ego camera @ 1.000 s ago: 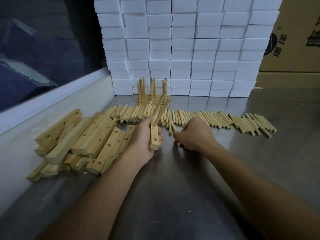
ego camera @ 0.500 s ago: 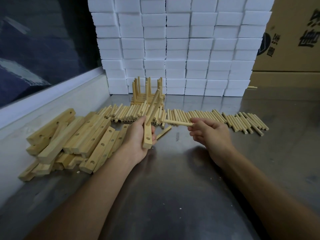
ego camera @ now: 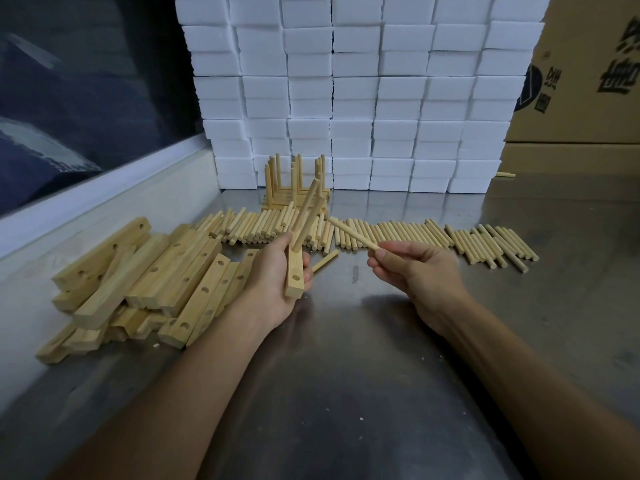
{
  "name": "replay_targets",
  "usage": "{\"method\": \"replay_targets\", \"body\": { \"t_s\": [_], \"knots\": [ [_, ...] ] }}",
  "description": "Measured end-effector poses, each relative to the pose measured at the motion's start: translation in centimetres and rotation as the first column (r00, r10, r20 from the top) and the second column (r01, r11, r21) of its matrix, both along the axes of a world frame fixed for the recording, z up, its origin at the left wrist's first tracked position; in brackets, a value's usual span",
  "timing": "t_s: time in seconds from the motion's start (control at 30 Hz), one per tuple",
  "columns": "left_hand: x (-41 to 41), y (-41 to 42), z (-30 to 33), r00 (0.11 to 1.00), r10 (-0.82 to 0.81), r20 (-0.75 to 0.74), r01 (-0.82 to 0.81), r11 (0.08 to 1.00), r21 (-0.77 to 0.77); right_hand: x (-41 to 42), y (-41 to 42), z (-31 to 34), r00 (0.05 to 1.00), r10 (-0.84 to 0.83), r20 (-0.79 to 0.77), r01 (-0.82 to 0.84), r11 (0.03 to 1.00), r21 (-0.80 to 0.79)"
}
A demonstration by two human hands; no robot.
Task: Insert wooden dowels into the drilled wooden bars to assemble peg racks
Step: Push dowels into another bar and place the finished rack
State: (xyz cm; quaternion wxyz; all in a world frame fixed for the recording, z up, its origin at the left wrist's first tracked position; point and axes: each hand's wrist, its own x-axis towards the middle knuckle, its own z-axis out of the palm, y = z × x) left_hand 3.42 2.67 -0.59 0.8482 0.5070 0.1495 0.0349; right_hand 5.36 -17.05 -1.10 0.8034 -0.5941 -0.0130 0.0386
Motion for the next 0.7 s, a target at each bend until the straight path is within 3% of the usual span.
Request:
{"method": "replay_targets", "body": {
  "t_s": [0.27, 0.5, 0.7],
  "knots": [
    [-0.1, 0.1, 0.0, 1.0, -0.006, -0.001, 0.006, 1.0, -0.005, 0.0, -0.1, 0.4, 1.0, -0.006, 0.016, 0.005, 1.0, 0.014],
    [-0.1, 0.1, 0.0, 1.0, -0.003, -0.005, 0.003, 1.0, -0.004, -0.3, 0.0, 1.2, 1.0, -0.029, -0.003, 0.029, 0.984, 0.177],
    [-0.1, 0.0, 0.1, 1.0, -0.004, -0.008, 0.004, 1.0, -0.003, -0.6, 0.0, 1.3, 1.0, -0.018, -0.006, 0.018, 0.984, 0.18]
  ]
}}
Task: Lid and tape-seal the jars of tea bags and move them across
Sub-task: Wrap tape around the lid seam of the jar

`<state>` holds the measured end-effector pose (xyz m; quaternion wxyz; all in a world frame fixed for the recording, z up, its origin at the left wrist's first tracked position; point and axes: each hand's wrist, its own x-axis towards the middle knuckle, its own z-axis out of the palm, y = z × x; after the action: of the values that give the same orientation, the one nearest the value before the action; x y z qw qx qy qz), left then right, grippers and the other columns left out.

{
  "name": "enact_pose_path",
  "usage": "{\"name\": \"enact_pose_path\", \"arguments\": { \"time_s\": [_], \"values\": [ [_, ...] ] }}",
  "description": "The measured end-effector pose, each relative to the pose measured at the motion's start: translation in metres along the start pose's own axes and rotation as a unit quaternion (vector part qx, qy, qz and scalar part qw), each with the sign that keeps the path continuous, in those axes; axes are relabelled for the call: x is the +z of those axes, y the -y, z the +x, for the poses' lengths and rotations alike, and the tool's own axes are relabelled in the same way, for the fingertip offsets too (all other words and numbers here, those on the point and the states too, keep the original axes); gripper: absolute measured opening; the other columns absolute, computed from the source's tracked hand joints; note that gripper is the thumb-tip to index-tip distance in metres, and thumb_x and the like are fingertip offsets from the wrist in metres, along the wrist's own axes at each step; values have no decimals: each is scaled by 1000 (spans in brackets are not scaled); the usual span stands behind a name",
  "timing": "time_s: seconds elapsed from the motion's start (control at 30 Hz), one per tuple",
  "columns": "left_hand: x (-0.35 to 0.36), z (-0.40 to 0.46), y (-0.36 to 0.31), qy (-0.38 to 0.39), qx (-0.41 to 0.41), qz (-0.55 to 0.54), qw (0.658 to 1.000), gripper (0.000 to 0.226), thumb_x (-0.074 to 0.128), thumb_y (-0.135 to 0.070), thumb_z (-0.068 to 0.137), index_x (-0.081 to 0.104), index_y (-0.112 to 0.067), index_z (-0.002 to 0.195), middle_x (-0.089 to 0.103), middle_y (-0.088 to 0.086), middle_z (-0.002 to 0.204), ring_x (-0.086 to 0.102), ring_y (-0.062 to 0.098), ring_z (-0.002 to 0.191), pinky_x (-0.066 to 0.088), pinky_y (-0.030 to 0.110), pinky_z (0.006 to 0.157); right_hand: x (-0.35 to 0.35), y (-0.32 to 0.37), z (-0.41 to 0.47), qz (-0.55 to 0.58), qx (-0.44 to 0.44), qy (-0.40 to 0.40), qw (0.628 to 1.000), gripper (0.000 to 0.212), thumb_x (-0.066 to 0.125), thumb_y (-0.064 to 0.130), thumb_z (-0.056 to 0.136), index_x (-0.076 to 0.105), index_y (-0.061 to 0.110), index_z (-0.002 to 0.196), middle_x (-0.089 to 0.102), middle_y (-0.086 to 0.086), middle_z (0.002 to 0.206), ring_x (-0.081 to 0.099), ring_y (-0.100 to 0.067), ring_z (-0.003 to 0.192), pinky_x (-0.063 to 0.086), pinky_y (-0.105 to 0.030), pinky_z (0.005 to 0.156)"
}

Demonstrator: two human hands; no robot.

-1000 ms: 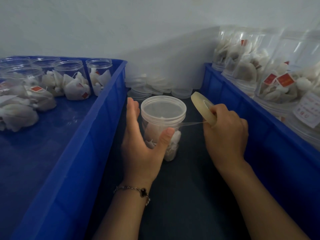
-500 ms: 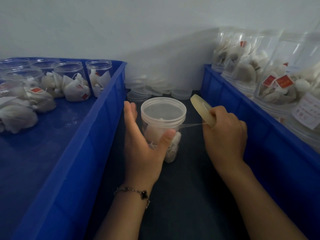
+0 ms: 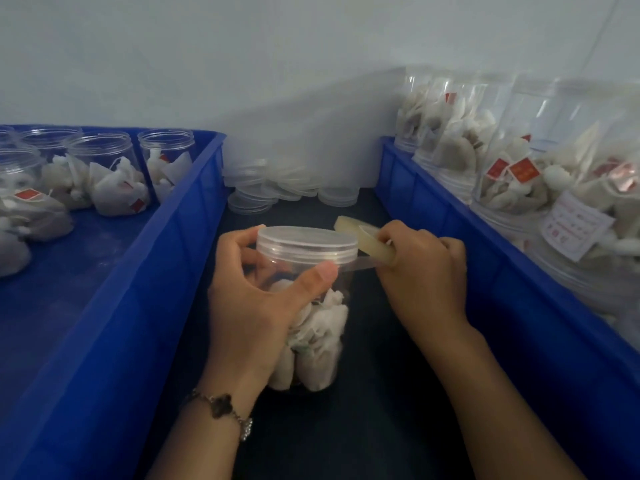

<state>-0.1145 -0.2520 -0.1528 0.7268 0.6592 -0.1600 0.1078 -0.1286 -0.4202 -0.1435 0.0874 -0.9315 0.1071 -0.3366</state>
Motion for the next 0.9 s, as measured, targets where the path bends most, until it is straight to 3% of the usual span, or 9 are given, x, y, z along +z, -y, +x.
{"name": "enact_pose_path", "arguments": {
  "time_s": [0.1,0.2,0.3,0.47,0.6,0.7,0.8,0.9],
  "values": [
    [0,0,-2,1,-16,-29,999,74,79,-53,42,54,-26,106,64,-7,96,65,-6,82,49,8,62,0,1,0,7,0,0,1000,8,59,15,89,61,23,87,48,11,68,48,-14,66,23,-31,75],
    [-4,3,0,15,-65,-44,997,63,80,-56,43,58,-33,98,69,-5,95,69,10,86,55,28,70,1,3,-1,11,-8,7,1000,8,58,17,89,60,24,85,50,11,68,48,-14,66,22,-30,73],
    [-8,6,3,57,-119,-89,987,64,77,-55,43,60,-26,98,71,7,98,70,24,88,55,42,73,2,5,-1,12,-20,1,1000,9,58,16,88,59,23,82,51,10,67,48,-13,65,26,-31,74],
    [-8,6,4,116,-191,-165,961,98,88,-60,22,60,-14,105,71,10,94,71,29,83,56,36,59,1,5,-2,8,-34,-3,999,7,59,18,89,60,21,83,53,9,67,47,-11,63,29,-30,74],
    [-6,6,1,118,-189,-169,960,95,88,-59,22,60,-14,101,71,10,92,71,28,81,56,37,59,-1,3,-3,15,-27,-18,999,6,61,18,88,61,20,81,51,9,65,46,-11,60,29,-30,72],
    [-5,7,1,38,-154,-126,979,83,84,-55,32,58,-22,104,70,12,101,70,30,87,57,45,69,-3,0,-5,3,1,-77,997,10,73,9,76,67,13,82,60,0,64,49,-14,56,32,-30,68],
    [-5,6,-1,-59,-81,-41,994,76,81,-63,39,55,-34,104,65,-1,106,67,12,93,55,33,77,-4,2,-8,-10,15,-123,992,23,80,4,65,69,8,84,65,-6,66,59,-22,57,33,-30,66],
    [-3,4,-4,-105,-28,-7,994,79,73,-64,41,52,-32,109,58,-9,101,60,-14,83,47,4,61,-5,4,-10,-10,7,-160,987,22,77,1,66,69,5,85,63,-7,65,58,-23,56,32,-30,66]
  ]
}}
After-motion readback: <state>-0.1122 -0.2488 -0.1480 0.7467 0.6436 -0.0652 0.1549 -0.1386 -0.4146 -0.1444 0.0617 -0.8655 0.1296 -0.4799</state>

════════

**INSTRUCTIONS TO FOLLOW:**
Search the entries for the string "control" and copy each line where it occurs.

**ANSWER AREA:**
  "timing": "t_s: time in seconds from the motion's start (control at 30 Hz), one per tuple",
  "timing": "time_s: seconds elapsed from the motion's start (control at 30 Hz), one per tuple",

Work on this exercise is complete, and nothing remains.